== Segment start ==

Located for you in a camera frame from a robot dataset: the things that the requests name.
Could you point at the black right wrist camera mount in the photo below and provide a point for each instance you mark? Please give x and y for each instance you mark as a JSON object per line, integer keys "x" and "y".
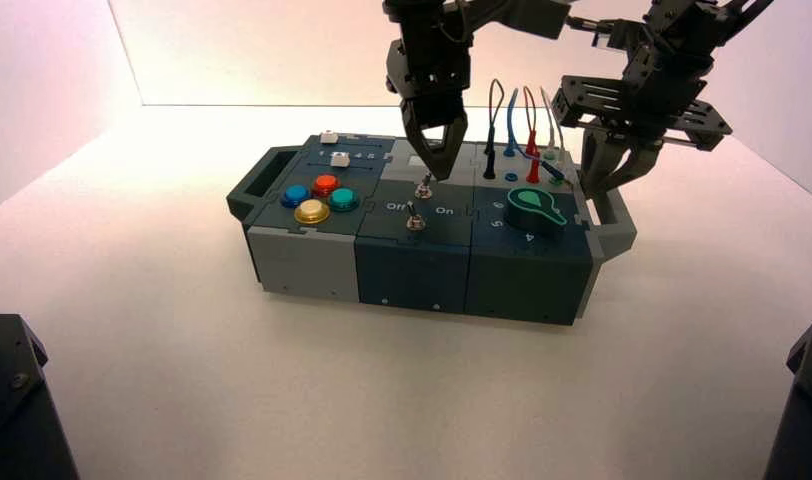
{"x": 618, "y": 33}

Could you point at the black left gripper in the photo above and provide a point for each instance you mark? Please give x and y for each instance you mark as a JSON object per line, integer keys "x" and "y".
{"x": 429, "y": 66}

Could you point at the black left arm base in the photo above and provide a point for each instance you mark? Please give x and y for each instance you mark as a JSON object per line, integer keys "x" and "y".
{"x": 15, "y": 411}

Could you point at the silver metal toggle switch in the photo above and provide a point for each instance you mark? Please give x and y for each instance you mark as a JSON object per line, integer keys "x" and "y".
{"x": 422, "y": 189}
{"x": 414, "y": 220}

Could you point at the green rotary knob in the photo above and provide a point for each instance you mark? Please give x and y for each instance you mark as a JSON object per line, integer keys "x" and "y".
{"x": 535, "y": 208}

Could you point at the orange push button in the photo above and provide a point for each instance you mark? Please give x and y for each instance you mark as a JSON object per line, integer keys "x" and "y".
{"x": 325, "y": 185}

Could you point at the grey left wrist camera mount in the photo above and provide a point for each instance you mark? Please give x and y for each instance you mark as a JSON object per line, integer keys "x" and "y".
{"x": 525, "y": 16}

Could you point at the blue push button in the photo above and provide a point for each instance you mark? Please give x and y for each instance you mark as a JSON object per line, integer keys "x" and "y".
{"x": 294, "y": 195}

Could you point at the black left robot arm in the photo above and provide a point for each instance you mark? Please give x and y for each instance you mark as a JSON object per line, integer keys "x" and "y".
{"x": 422, "y": 13}

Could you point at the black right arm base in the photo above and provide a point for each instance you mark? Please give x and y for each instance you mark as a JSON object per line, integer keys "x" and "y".
{"x": 807, "y": 424}

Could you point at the white slider knob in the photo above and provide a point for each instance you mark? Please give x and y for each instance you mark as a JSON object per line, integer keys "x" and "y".
{"x": 340, "y": 159}
{"x": 328, "y": 137}

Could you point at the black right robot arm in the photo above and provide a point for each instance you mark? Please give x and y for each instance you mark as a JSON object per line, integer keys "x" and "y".
{"x": 730, "y": 13}

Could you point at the yellow push button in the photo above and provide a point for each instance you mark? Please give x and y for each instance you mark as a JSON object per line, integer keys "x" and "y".
{"x": 311, "y": 211}

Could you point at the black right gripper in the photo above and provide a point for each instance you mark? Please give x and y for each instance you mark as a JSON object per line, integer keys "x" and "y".
{"x": 658, "y": 93}

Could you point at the grey and teal control box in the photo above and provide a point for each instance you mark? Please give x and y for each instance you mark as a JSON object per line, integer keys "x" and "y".
{"x": 412, "y": 265}

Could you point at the small grey display screen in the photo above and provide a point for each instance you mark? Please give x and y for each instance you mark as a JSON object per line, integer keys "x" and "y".
{"x": 413, "y": 161}

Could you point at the teal push button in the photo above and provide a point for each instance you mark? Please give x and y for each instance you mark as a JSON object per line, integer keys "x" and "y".
{"x": 343, "y": 199}

== Segment end ==

• Work item:
No picture should be included when the data are set down again exactly.

• Solved problem:
Located for you in a camera frame from a robot dataset: the things that the requests name.
Could you point at the black right wrist camera mount in the photo below and provide a point for each instance you mark? Please give x and y for each instance you mark as a JSON object per line, integer keys "x" and "y".
{"x": 618, "y": 33}

Could you point at the black left gripper in the photo above and provide a point for each instance you mark? Please give x and y for each instance you mark as a JSON object per line, integer keys "x" and "y".
{"x": 429, "y": 66}

Could you point at the black left arm base in the photo above and provide a point for each instance you mark? Please give x and y for each instance you mark as a JSON object per line, integer keys "x" and "y".
{"x": 15, "y": 411}

Could you point at the silver metal toggle switch in the photo above and provide a point for each instance you mark? Please give x and y for each instance you mark as a JSON object per line, integer keys "x" and "y".
{"x": 422, "y": 189}
{"x": 414, "y": 220}

Could you point at the green rotary knob in the photo above and provide a point for each instance you mark? Please give x and y for each instance you mark as a JSON object per line, integer keys "x" and "y".
{"x": 535, "y": 208}

Could you point at the orange push button in the photo above and provide a point for each instance you mark? Please give x and y for each instance you mark as a JSON object per line, integer keys "x" and "y".
{"x": 325, "y": 185}

Could you point at the grey left wrist camera mount in the photo above and provide a point for each instance you mark? Please give x and y for each instance you mark as a JSON object per line, integer keys "x" and "y".
{"x": 525, "y": 16}

Could you point at the blue push button in the photo above and provide a point for each instance you mark? Please give x and y for each instance you mark as a JSON object per line, integer keys "x" and "y".
{"x": 294, "y": 195}

Could you point at the black left robot arm in the photo above and provide a point for each instance you mark? Please give x and y for each instance you mark as a JSON object per line, integer keys "x" and "y".
{"x": 422, "y": 13}

Could you point at the black right arm base in the photo above and provide a point for each instance you mark? Please give x and y for each instance you mark as a JSON object per line, integer keys "x" and "y".
{"x": 807, "y": 424}

Could you point at the white slider knob in the photo above and provide a point for each instance you mark? Please give x and y for each instance you mark as a JSON object per line, integer keys "x" and "y".
{"x": 340, "y": 159}
{"x": 328, "y": 137}

Could you point at the black right robot arm in the photo above and provide a point for each instance you mark? Please give x and y for each instance you mark as a JSON object per line, integer keys "x" and "y".
{"x": 730, "y": 13}

Could you point at the yellow push button in the photo above and provide a point for each instance you mark? Please give x and y for each instance you mark as a JSON object per line, integer keys "x" and "y".
{"x": 311, "y": 211}

Could you point at the black right gripper in the photo above and provide a point for each instance you mark? Please give x and y for each instance you mark as a JSON object per line, integer keys "x" and "y".
{"x": 658, "y": 93}

Could you point at the grey and teal control box in the photo above and provide a point for each instance you mark? Please give x and y for each instance you mark as a JSON object per line, integer keys "x" and "y".
{"x": 412, "y": 265}

Could you point at the small grey display screen in the photo above and provide a point for each instance you mark? Please give x and y for each instance you mark as a JSON object per line, integer keys "x" and "y".
{"x": 413, "y": 161}

Could you point at the teal push button in the photo above and provide a point for each instance you mark? Please give x and y for each instance you mark as a JSON object per line, integer keys "x" and "y".
{"x": 343, "y": 199}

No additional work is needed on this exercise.